Ti ama chi ama la tua anima
(Socrate in Platone)
da Platone, Alcibiade maggiore, 128E-133D
Socrate: Ebbene: con quale arte potremo prenderci cura di noi stessi?
Alcibiade: Non lo so. (e)
So. Non dovrà comunque trattarsi di un'arte che renda migliore qualcosa che ci riguardi, ma noi stessi.
AL. È vero. [...]
So. E potremo sapere quale arte renda migliori noi stessi, se non sappiamo chi siamo noi stessi? (129a)
AL. Impossibile.
So. Ma pensiamo che sia facile conoscere se stesso e che fosse uno sciocco chi pose quell'iscrizione nel tempio di Delfi [“Conosci te stesso”], o non piuttosto una cosa difficile e non da tutti?
AL. Molte volte facile, altre difficilissima, Socrate. [...] (b)
So. L'uomo non si serve di tutto il corpo?
AL. Sì.
So. Allora, l'uomo è diverso dal suo corpo?
AL. Mi pare di sì.
So. Che cos'è allora l'uomo?
AL. Non so cosa rispondere.
So. Sai però che è ciò che si serve del corpo.
AL. Sì. (130a)
So. E che cosa si serve del corpo, se non l'anima?

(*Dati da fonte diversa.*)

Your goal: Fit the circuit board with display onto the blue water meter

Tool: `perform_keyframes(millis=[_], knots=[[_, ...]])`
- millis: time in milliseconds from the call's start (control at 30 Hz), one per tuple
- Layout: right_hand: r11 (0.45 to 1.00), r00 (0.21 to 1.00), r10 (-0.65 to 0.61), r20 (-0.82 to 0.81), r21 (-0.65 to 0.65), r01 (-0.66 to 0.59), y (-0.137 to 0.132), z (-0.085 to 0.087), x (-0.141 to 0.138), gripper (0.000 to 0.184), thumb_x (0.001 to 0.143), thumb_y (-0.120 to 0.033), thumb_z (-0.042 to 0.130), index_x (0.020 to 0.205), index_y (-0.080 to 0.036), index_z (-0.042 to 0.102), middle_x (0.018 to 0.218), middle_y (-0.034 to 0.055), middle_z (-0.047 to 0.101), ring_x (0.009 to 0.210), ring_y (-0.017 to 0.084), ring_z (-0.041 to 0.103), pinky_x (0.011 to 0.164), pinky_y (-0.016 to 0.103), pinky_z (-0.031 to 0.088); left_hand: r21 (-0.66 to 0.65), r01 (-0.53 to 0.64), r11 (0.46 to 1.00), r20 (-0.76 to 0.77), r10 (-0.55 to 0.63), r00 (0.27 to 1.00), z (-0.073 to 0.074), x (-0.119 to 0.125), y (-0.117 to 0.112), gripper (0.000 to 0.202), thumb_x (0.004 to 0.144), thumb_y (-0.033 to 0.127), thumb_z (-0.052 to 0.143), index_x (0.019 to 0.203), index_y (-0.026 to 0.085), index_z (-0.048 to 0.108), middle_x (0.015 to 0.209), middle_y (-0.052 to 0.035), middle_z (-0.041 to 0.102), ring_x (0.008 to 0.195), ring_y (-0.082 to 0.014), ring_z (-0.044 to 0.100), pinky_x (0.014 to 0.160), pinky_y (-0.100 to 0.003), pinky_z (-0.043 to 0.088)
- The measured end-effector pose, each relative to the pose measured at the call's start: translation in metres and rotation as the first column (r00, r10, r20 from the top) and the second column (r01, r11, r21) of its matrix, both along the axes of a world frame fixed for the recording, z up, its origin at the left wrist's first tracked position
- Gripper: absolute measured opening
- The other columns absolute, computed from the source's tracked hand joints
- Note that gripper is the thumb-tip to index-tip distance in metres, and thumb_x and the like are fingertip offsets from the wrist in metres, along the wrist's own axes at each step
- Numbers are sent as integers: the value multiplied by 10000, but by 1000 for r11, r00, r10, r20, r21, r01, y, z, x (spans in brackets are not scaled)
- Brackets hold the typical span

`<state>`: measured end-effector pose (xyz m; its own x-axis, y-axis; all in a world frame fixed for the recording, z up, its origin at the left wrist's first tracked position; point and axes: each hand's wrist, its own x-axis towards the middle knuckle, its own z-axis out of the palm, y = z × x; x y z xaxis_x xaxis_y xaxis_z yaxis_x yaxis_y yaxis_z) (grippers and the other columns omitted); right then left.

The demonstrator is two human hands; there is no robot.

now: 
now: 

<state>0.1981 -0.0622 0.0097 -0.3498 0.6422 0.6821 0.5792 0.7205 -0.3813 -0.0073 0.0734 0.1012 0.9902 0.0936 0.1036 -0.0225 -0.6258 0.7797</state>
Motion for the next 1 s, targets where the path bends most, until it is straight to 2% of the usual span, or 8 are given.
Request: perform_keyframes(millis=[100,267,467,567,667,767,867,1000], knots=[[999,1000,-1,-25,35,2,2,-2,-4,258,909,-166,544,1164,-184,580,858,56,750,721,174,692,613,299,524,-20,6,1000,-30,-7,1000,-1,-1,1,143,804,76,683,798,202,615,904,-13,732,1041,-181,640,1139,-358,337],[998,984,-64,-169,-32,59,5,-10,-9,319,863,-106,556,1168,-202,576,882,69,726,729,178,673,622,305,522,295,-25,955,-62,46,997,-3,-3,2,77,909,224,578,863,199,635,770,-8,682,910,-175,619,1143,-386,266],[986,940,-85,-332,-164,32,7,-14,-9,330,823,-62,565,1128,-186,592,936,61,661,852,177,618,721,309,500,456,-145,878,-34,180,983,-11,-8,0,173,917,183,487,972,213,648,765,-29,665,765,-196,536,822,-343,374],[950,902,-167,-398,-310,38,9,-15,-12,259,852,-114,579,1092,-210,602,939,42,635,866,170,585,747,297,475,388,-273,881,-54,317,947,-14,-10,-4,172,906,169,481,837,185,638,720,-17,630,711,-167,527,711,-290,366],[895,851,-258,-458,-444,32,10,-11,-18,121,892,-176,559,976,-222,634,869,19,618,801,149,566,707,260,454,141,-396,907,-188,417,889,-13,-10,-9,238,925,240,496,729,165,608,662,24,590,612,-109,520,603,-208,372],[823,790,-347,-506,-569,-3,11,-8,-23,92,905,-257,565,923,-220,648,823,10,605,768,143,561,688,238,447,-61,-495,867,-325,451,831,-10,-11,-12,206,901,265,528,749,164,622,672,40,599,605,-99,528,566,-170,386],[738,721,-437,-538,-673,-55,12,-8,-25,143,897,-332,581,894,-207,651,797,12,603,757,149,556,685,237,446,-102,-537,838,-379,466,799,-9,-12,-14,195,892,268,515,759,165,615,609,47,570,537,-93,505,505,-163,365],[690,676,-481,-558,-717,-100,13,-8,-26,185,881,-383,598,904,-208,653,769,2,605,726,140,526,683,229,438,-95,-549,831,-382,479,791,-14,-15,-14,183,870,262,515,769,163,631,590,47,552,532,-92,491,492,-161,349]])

AL. Niente altro. So. Ed è comandandogli che se ne serve?
AL. Sì.
So. C'è un altro punto su cui nessuno potrà dissentire.
AL. Quale?
So. Che l'uomo sia almeno una di queste tre cose.
AL. Quali?
So. O anima, o corpo, o ambedue insieme, come un tutto unico.
AL. Non c'è dubbio.
So. Ma non avevamo detto che l'uomo è ciò che comanda al corpo? (b)
AL. D'accordo.
So. E può il corpo comandare a se stesso?
AL. In nessun modo.
So. E infatti, abbiamo detto che è comandato.
AL. Sì.
So. Non può quindi essere ciò che cerchiamo.
AL. No.
So. Allora, sono ambedue insieme a comandare il corpo, e questo è l'uomo?
AL. Può darsi.
So. Ma no: se una della due parti non partecipa al governo, è impossibile che comandi il loro insieme.
AL. Giusto. (c)
So. E allora, se non è uomo né il corpo, né l'insieme di corpo e anima, non resta da concludere, mi pare, o che l'uomo non sia nulla, o che, se è qualcosa, non sia altro che anima.
AL. Esatto. [...] (e)
So. Chi ci comanda di conoscere se stessi, dunque, ci comanda di conoscere l'anima.
AL. Sì, mi pare. [...]
So. E così, chi si prende cura del corpo, si cura di ciò che gli è proprio, ma non di se stesso.
AL. Sembra di sì. [...]
So. Allora, se uno ama il corpo di Alcibiade, non ama Alcibiade, ma qualcosa che gli appartiene.
AL. Vero.
So. Ti ama invece chi ama la tua anima.
AL. Necessariamente, date le premesse.
So. Ma chi ama il tuo corpo, non ti abbandona quando sfiorisce?
AL. Evidente. (d)
So. Chi invece ama la tua anima, non se ne va finché essa avanza sulla via del meglio.
AL. Naturale.
So. Ebbene, io sono quello che non ti abbandona... [...] ( 133b)
So. Ebbene, caro Alcibiade, se l'anima vuole conoscere se stessa, dovrà guardare in se stessa, e soprattutto dove si trova la sua virtù, la sapienza.
AL. Mi pare di sì, Socrate.
So. E allora, possiamo dire che ci sia un luogo dell'anima più divino di quello in cui risiedono la conoscenza e il pensiero?
AL. No. [...]
So. Perciò, guardando al divino e, tra le cose umane, alla virtù dell'anima, potremo conoscere noi stessi nel modo migliore possibile.
AL. Sì.
So. Ma non abbiamo convenuto che il conoscere se stessi è saggezza?
AL. Certo.
So. Quindi, senza conoscere noi stessi ed essere saggi, non potremo sapere se qualcosa è male o bene per noi.